[DATA SHOWN]

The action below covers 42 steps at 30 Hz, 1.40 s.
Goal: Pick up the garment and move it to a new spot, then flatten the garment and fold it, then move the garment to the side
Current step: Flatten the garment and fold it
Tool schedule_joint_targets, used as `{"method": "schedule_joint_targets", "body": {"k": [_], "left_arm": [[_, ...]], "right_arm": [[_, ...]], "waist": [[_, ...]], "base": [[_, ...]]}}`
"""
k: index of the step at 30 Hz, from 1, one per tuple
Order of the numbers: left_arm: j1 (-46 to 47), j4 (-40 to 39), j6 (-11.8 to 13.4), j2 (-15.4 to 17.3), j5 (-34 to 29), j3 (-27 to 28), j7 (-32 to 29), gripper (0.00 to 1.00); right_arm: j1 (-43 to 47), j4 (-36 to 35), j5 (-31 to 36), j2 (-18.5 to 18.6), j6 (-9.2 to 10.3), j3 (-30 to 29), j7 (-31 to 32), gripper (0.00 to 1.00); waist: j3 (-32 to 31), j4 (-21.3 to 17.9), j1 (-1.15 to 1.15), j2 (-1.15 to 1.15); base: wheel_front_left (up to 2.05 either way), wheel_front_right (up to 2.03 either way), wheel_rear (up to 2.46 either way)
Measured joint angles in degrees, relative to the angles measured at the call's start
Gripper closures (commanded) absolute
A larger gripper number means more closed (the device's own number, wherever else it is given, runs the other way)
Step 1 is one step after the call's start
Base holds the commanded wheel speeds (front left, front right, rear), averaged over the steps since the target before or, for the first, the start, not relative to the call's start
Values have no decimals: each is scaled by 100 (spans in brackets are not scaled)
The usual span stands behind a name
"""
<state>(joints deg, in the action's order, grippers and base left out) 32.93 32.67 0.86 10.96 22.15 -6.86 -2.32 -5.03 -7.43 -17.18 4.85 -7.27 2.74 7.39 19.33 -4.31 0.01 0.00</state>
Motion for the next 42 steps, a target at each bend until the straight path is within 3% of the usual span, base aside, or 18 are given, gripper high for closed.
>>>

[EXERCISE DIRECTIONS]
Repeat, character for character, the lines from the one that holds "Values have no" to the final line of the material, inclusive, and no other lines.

[FINISHED EXERCISE]
Values have no decimals: each is scaled by 100 (spans in brackets are not scaled)
The usual span stands behind a name
"""
<state>(joints deg, in the action's order, grippers and base left out) 32.93 32.67 0.86 10.96 22.15 -6.86 -2.32 -5.03 -7.43 -17.18 4.85 -7.27 2.74 7.39 19.33 -4.31 0.01 0.00</state>
Motion for the next 42 steps, a target at each bend until the straight path is within 3% of the usual span, base aside, or 18 are given, gripper high for closed.
>>>

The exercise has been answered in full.